Now, the Cowichan Valley’s Rick Alexander is in the same boat, needing a liver transplant, with time running out.
He needs to prove he has $15,500 to live on the Mainland for four months following surgery.
We wrote in a 2014 editorial, and apparently it bears repeating because the province hasn’t gotten the message, that putting a pricetag on saving someone’s life is shameful.
It’s also at odds with how our universal health care system is supposed to work.
The whole point of it is that we in Canada decided as a society that everyone deserves equal care, no matter how much money they have in their bank account. It doesn’t matter how old they are or where they live or how they contracted their illness.
It is a central moral belief that virtually everyone in this country today would tell you they still hold dear.
Yet chasms in care like this one put the lie to our health system being free and universal.
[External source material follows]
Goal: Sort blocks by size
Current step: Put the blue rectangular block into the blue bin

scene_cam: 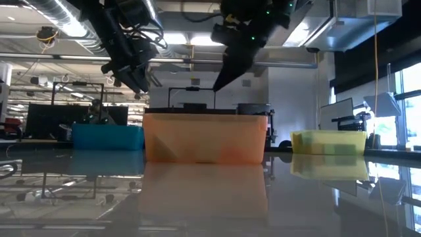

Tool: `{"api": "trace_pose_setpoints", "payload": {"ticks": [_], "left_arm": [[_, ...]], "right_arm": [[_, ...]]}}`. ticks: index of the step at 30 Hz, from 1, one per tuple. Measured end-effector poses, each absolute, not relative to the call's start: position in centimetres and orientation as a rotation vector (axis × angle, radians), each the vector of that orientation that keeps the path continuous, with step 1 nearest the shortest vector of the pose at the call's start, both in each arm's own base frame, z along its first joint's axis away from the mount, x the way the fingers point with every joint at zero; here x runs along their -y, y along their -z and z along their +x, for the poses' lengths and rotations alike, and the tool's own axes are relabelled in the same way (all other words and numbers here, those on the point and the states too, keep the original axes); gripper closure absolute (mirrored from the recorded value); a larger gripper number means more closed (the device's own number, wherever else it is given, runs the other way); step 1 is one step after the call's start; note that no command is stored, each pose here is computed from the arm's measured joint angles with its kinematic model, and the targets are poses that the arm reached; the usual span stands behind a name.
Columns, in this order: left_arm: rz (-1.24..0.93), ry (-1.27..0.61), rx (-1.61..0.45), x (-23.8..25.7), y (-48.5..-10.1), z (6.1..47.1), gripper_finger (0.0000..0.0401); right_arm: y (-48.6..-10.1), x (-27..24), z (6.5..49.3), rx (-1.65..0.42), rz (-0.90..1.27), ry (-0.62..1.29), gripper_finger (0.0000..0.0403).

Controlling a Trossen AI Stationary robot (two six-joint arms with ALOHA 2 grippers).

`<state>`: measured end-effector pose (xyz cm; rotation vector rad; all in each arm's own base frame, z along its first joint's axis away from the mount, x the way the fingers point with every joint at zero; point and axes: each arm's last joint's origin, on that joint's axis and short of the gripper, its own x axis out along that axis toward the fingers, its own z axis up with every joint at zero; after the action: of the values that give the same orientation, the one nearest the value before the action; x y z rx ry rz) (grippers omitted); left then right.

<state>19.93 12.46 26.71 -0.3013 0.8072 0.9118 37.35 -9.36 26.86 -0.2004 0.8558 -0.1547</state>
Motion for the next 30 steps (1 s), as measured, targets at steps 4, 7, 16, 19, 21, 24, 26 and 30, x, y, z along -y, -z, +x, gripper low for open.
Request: {"api": "trace_pose_setpoints", "payload": {"ticks": [4, 7, 16, 19, 21, 24, 26, 30], "left_arm": [[-0.299, -0.912, -0.800, -12.5, -26.8, 20.0, 0.0246], [-0.299, -0.912, -0.800, -12.5, -26.8, 20.0, 0.0246], [-0.300, -0.912, -0.798, -12.5, -26.8, 20.0, 0.0246], [-0.299, -0.912, -0.799, -12.5, -26.8, 20.0, 0.0246], [-0.300, -0.912, -0.798, -12.5, -26.8, 20.0, 0.0246], [-0.301, -0.913, -0.798, -12.5, -26.8, 20.0, 0.0246], [-0.301, -0.913, -0.798, -12.5, -26.8, 20.0, 0.0246], [-0.300, -0.913, -0.798, -12.5, -26.8, 20.0, 0.0246]], "right_arm": [[-27.6, 14.4, 35.8, -0.815, -0.166, 0.252, 0.0181], [-26.9, 18.0, 35.0, -0.789, -0.133, 0.277, 0.0204], [-21.9, 26.0, 34.4, -0.689, -0.005, 0.308, 0.0285], [-19.4, 27.0, 35.1, -0.695, 0.001, 0.315, 0.0320], [-18.0, 27.6, 35.6, -0.696, -0.012, 0.316, 0.0346], [-16.7, 28.3, 36.4, -0.713, -0.013, 0.306, 0.0387], [-16.2, 28.6, 36.9, -0.732, -0.005, 0.289, 0.0397], [-15.4, 29.4, 37.8, -0.785, 0.001, 0.267, 0.0391]]}}
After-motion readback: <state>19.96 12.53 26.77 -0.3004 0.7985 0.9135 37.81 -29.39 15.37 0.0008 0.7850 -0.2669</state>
A man suffering from cirrhosis of the liver should not have to take to GoFundMe in hopes there are enough good people able to donate to save his life.
That’s why we pay the (incredibly regressive) Medical Services Plan premiums in British Columbia every year.
That our citizens are being told that their bank accounts aren’t big enough to save their lives is inexcusable and must change.
If our provincial health system is not going to offer these life-saving surgeries on Vancouver Island so that people can recover in the comfort of their own homes, then they should well pay for the huge expense faced by all those outside the Vancouver urban centre.
If a stay on the Mainland is part of the required care than it must be covered by the system, period. Medical issues aren’t supposed to bankrupt people in this country, like they do all too often in the U.S.
Walker was told during her ordeal that this is a crack in the system.
It’s much more than a crack, and deserves the full and fast attention of our political leaders.